Dataset excerpts
★ ★ ★ ★ ★ ★ ★

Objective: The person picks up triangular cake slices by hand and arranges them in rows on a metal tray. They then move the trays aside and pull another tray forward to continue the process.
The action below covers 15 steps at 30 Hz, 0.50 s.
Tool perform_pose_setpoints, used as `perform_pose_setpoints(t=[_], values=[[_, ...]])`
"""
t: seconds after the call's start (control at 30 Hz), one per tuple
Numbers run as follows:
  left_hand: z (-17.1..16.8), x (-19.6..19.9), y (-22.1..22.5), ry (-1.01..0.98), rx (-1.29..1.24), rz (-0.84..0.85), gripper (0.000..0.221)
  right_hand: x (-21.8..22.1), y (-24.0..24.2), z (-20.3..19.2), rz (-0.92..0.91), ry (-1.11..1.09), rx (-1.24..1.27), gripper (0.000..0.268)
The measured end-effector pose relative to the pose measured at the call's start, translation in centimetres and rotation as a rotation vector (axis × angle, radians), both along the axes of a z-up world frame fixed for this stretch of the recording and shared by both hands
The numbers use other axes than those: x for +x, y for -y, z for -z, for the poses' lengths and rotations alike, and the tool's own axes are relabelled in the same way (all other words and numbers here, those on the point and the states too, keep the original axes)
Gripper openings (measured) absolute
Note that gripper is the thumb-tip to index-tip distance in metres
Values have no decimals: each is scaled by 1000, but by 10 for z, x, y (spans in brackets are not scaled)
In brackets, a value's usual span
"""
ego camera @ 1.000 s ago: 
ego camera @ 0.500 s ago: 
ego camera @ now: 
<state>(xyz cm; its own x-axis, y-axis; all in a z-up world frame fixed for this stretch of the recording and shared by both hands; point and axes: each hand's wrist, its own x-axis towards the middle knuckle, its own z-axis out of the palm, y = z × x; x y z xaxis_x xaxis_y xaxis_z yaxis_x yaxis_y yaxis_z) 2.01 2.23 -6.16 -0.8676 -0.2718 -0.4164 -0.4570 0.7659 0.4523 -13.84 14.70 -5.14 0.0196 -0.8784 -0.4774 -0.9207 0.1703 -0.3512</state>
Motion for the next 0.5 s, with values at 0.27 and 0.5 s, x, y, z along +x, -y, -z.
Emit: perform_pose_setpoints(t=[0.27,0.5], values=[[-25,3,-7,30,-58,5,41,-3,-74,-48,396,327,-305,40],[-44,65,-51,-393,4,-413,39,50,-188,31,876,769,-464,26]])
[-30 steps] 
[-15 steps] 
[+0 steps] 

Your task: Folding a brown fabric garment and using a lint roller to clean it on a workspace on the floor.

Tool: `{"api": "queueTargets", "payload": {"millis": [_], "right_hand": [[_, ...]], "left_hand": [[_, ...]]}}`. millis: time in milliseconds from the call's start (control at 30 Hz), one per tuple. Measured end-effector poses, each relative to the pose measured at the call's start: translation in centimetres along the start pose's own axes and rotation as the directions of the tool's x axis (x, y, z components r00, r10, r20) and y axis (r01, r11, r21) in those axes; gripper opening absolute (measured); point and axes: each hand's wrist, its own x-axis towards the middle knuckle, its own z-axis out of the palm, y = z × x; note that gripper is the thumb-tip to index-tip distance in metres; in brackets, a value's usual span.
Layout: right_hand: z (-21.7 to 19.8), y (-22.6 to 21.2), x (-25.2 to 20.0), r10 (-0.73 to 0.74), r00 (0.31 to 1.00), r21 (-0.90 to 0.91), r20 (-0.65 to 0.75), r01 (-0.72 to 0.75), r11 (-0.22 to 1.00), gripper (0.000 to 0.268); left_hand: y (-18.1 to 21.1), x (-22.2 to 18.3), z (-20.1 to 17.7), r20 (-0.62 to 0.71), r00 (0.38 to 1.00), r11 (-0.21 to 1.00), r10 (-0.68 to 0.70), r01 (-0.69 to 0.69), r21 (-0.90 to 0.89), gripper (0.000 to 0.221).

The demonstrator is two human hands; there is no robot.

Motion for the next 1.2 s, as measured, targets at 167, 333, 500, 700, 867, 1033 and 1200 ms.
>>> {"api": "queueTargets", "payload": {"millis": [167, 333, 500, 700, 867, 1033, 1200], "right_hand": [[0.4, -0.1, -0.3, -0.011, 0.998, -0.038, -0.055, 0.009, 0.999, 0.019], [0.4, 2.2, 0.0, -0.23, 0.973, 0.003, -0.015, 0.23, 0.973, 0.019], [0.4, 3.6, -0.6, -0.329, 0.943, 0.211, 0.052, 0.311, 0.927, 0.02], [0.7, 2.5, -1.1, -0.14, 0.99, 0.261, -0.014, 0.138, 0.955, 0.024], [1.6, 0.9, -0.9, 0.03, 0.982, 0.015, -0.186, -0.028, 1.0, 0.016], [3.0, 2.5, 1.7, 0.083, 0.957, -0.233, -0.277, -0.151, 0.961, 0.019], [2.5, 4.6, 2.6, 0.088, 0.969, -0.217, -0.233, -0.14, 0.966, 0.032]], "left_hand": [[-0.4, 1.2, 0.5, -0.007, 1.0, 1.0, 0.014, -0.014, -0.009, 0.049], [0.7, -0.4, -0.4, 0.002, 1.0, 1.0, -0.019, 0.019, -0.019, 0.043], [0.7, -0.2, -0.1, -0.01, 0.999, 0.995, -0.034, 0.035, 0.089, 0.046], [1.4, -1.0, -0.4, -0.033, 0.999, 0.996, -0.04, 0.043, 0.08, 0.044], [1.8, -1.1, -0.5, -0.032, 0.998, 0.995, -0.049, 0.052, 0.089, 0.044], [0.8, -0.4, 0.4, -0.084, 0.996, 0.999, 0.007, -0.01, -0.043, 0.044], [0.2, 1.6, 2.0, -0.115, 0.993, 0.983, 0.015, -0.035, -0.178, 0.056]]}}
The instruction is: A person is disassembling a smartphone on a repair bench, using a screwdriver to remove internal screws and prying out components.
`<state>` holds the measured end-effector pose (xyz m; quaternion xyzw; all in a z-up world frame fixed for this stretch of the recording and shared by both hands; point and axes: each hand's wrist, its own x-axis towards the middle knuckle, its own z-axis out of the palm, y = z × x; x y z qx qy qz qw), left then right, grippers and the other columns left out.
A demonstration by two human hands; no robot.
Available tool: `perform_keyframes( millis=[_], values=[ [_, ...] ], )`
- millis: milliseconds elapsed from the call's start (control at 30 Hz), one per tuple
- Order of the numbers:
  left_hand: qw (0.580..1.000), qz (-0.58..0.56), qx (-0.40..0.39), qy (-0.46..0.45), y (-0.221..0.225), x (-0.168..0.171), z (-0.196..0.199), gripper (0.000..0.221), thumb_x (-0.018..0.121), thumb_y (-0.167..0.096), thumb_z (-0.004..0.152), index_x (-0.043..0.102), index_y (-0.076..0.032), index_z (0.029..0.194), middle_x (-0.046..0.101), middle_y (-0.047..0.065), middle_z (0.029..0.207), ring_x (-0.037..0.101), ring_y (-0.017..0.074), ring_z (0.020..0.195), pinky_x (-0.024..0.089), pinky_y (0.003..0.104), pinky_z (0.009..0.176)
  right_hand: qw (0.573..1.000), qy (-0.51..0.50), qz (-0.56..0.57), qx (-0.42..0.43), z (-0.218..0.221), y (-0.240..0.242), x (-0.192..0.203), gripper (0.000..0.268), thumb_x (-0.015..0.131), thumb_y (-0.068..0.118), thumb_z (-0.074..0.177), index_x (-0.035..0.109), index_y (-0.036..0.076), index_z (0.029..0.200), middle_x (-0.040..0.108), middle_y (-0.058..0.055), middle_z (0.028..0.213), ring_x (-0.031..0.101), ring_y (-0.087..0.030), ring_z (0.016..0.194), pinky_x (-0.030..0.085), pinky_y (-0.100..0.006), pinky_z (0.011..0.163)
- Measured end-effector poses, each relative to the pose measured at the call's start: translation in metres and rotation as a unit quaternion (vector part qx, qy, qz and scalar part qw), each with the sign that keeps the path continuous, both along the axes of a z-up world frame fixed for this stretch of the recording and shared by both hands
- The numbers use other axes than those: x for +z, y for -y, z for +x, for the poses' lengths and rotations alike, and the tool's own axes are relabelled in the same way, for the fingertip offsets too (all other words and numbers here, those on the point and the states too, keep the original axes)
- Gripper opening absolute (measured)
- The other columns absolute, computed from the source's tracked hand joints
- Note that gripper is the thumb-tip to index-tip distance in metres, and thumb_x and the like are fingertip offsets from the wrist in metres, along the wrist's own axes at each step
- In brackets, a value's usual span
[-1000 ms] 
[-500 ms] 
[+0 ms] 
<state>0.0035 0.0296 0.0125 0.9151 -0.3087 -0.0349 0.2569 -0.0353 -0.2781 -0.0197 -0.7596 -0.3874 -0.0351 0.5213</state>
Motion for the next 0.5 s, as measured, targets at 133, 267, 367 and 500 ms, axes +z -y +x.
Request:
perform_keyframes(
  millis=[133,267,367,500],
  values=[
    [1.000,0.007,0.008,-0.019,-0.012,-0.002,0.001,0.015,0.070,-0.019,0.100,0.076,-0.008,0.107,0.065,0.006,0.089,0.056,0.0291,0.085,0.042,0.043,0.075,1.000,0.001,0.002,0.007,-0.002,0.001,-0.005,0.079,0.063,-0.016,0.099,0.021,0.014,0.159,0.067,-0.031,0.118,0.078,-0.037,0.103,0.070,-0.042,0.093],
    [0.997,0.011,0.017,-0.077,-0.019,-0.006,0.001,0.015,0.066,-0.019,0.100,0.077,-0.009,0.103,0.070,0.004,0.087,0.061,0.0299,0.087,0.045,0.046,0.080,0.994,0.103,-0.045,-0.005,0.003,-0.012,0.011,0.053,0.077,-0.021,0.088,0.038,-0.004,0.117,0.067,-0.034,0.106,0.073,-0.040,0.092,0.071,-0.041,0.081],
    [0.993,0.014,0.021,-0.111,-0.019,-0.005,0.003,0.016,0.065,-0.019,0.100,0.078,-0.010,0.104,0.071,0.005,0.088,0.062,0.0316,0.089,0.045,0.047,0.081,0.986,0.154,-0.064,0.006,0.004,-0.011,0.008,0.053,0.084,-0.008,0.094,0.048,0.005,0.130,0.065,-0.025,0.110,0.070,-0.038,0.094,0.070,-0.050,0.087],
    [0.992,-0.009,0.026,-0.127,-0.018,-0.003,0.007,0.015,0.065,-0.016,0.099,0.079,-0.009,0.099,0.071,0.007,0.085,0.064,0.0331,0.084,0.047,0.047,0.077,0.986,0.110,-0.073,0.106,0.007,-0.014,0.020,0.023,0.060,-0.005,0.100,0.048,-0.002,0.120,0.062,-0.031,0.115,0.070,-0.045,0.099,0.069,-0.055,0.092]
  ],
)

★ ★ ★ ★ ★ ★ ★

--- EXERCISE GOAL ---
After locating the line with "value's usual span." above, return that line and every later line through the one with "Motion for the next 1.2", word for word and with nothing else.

--- ANSWER AREA ---
Tool: `{"api": "queueTargets", "payload": {"millis": [_], "right_hand": [[_, ...]], "left_hand": [[_, ...]]}}`. millis: time in milliseconds from the call's start (control at 30 Hz), one per tuple. Measured end-effector poses, each relative to the pose measured at the call's start: translation in centimetres along the start pose's own axes and rotation as the directions of the tool's x axis (x, y, z components r00, r10, r20) and y axis (r01, r11, r21) in those axes; gripper opening absolute (measured); point and axes: each hand's wrist, its own x-axis towards the middle knuckle, its own z-axis out of the palm, y = z × x; note that gripper is the thumb-tip to index-tip distance in metres; in brackets, a value's usual span.
Layout: right_hand: z (-21.7 to 19.8), y (-22.6 to 21.2), x (-25.2 to 20.0), r10 (-0.73 to 0.74), r00 (0.31 to 1.00), r21 (-0.90 to 0.91), r20 (-0.65 to 0.75), r01 (-0.72 to 0.75), r11 (-0.22 to 1.00), gripper (0.000 to 0.268); left_hand: y (-18.1 to 21.1), x (-22.2 to 18.3), z (-20.1 to 17.7), r20 (-0.62 to 0.71), r00 (0.38 to 1.00), r11 (-0.21 to 1.00), r10 (-0.68 to 0.70), r01 (-0.69 to 0.69), r21 (-0.90 to 0.89), gripper (0.000 to 0.221).

The demonstrator is two human hands; there is no robot.

Motion for the next 1.2 s, as measured, targets at 167, 333, 500, 700, 867, 1033 and 1200 ms.

The output has been completed.